AmusementClub / vs-mlrt

Efficient CPU/GPU ML Runtimes for VapourSynth (with built-in support for waifu2x, DPIR, RealESRGANv2/v3, Real-CUGAN, RIFE, SCUNet and more!)
GNU General Public License v3.0
273 stars 18 forks source link

input pixel bitdepth not supported with fmtc.resample #32

Closed ViRb3 closed 1 year ago

ViRb3 commented 1 year ago

I have the following:

backend = Backend.TRT(
    fp16=True,
    output_format=1,
    force_fp16=True,
    device_id=0,
    tf32=False,
    use_cudnn=False,
    num_streams=2,
    workspace=None,
    use_cuda_graph=True,
)
clip = core.ffms2.Source(
    source="/path/to/file.mp4"
    cache=False,
)
clip = core.resize.Lanczos(
    clip,
    format=vs.RGBS,
)
clip = RealESRGANv2(
    clip,
    model=RealESRGANv2Model.animevideov3,
    backend=backend,
    scale=2,
)

I get a crash like:

Traceback (most recent call last):
  File "src\cython\vapoursynth.pyx", line 2866, in vapoursynth._vpy_evaluate
  File "src\cython\vapoursynth.pyx", line 2867, in vapoursynth._vpy_evaluate
  File "inference.py", line 179, in <module>
    clip = RealESRGANv2(
  File "vsmlrt\vsmlrt.py", line 517, in RealESRGAN
    clip = core.fmtc.resample(clip, scale=rescale, kernel="lanczos", taps=4, fh=1/rescale, fv=1/rescale)
  File "src\cython\vapoursynth.pyx", line 2612, in vapoursynth.Function.__call__
vapoursynth.Error: resample: input pixel bitdepth not supported.

I can work around by omitting scale and then manually rescaling like:

clip = core.resize.Lanczos(clip, clip.width/2, clip.height/2)

Why is this happening though?

Thanks

NSQY commented 1 year ago

Why is this happening though?

Thanks

This may be caused by https://github.com/EleonoreMizo/fmtconv/issues/38. It has been fixed but but a new release has not yet been pushed.

ViRb3 commented 1 year ago

Makes sense, thank you! @WolframRhodium in your fix commit above, can I ask why you are doing:

if rescale > 1:
    clip = core.resize.Lanczos(clip, int(clip_org.width * scale), int(clip_org.height * scale), filter_param_a=4)
else:
    if clip_org.format.bits_per_sample != 32:
        clip = core.resize.Point(clip, format=vs.RGBS)

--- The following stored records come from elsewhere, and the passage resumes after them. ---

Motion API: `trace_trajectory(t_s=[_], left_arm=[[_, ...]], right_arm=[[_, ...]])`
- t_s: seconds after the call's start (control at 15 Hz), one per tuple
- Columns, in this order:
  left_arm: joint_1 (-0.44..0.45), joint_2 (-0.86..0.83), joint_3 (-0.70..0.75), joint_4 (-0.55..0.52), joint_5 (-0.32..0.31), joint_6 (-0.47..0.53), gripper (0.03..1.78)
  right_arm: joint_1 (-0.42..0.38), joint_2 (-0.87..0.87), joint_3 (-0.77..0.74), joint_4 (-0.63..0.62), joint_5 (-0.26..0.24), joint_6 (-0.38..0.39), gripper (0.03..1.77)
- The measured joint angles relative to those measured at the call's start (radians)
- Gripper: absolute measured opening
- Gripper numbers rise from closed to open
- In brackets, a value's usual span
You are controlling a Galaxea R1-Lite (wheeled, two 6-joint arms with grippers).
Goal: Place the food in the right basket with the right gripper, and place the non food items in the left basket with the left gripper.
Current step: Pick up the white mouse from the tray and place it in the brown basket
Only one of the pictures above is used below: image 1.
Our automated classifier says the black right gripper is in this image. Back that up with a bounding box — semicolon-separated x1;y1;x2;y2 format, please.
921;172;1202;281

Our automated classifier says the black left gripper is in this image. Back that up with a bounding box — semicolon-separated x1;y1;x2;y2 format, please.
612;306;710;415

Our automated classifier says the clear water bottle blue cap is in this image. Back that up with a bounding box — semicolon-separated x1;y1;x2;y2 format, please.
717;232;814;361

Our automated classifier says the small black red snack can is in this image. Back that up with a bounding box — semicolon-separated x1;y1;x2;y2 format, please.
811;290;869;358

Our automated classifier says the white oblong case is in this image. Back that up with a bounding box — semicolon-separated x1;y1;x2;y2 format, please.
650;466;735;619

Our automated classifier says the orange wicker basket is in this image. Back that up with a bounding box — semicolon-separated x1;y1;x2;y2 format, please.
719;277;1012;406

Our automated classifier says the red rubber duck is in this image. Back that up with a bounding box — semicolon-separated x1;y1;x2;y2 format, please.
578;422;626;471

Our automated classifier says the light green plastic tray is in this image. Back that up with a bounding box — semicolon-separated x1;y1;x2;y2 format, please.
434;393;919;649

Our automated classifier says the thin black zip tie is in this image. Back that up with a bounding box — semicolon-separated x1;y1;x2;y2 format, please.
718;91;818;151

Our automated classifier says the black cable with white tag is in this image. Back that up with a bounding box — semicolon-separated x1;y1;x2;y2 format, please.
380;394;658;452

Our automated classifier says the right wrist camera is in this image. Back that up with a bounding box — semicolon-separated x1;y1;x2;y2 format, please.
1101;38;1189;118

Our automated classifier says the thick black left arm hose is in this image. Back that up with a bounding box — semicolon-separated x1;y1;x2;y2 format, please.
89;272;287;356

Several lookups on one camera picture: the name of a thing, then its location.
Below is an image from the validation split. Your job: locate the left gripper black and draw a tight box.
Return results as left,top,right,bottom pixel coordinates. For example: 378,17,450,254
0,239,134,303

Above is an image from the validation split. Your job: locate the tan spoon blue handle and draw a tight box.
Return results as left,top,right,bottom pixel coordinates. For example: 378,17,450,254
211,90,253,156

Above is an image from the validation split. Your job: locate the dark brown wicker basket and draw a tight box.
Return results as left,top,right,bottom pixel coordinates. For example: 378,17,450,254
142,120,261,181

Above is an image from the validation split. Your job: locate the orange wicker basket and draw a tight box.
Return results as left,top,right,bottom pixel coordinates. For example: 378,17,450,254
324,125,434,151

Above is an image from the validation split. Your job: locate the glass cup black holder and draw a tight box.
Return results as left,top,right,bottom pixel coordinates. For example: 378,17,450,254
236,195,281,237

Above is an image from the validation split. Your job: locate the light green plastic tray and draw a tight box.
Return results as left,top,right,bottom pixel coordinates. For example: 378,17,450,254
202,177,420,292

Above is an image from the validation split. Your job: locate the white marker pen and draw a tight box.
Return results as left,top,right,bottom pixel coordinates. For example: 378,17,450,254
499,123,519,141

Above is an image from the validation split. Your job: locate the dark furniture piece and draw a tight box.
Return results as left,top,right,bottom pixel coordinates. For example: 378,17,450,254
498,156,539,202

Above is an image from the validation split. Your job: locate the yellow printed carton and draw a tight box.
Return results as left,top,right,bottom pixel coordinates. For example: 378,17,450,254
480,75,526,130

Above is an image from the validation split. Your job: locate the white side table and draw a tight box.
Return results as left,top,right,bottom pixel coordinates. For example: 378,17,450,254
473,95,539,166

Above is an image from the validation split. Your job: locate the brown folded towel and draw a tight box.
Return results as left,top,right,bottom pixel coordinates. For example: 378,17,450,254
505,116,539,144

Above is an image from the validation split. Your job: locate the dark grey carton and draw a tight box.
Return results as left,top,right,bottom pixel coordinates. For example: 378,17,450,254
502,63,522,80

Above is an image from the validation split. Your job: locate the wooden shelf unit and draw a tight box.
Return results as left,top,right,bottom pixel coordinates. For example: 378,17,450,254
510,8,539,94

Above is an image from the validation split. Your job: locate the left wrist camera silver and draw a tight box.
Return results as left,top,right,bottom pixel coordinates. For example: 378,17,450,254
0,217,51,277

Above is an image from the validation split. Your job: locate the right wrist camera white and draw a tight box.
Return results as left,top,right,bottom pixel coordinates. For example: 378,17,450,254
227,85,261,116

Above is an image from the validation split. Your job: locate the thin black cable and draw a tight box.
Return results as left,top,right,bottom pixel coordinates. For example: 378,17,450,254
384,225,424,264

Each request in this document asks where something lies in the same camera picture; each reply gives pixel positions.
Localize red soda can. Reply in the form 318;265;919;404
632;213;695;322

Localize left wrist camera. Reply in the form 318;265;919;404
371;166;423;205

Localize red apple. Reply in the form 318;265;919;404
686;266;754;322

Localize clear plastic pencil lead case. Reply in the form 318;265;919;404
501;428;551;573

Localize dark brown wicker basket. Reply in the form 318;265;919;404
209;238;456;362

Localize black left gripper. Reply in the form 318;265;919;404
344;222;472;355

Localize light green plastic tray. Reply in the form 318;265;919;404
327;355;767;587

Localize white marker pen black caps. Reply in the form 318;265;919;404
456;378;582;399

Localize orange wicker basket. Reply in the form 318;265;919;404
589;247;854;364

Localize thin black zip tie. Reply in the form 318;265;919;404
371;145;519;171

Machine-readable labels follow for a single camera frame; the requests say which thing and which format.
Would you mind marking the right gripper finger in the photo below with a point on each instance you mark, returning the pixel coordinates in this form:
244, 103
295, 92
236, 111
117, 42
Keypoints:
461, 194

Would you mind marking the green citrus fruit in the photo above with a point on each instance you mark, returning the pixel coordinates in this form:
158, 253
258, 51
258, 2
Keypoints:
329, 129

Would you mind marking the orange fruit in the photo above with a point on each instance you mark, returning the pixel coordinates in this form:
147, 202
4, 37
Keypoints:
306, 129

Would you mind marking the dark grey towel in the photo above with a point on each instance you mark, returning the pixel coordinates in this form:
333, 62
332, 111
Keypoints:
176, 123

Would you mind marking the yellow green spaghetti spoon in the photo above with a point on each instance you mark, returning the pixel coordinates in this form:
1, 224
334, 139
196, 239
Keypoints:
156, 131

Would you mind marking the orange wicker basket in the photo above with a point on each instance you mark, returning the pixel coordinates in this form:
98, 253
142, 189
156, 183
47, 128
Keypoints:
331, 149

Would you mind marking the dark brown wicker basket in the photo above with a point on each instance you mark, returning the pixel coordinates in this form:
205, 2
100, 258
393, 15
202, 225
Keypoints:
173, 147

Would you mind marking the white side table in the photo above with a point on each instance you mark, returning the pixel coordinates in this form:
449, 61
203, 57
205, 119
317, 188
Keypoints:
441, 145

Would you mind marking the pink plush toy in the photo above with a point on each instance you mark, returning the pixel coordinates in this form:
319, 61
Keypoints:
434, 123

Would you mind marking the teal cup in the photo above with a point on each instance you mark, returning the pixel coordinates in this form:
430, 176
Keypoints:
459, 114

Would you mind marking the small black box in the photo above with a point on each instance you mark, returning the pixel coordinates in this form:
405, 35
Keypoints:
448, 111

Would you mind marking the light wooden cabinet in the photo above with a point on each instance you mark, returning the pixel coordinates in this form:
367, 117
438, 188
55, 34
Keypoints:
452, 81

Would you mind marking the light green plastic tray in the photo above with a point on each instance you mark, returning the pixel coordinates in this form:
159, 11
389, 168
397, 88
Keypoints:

    clip = core.fmtc.resample(clip, scale=rescale, kernel="lanczos", taps=4, fh=1/rescale, fv=1/rescale)

    if clip_org.format.bits_per_sample == 16:
        clip = core.resize.Point(clip, format=vs.RGBH)

Wouldn't the following single line cover the entire rescale part:

clip = core.resize.Lanczos(clip, int(clip_org.width * scale), int(clip_org.height * scale), filter_param_a=4)

Sub-1 scale would work. All color spaces would work too. Is there any benefit to using fmtconv instead of the built-in functions?

WolframRhodium commented 1 year ago

Because the cv2.resize used by the author is not an ordinary lanczos-4 resize (downsampling without anti-aliasing) and has to be implemented in fmtc.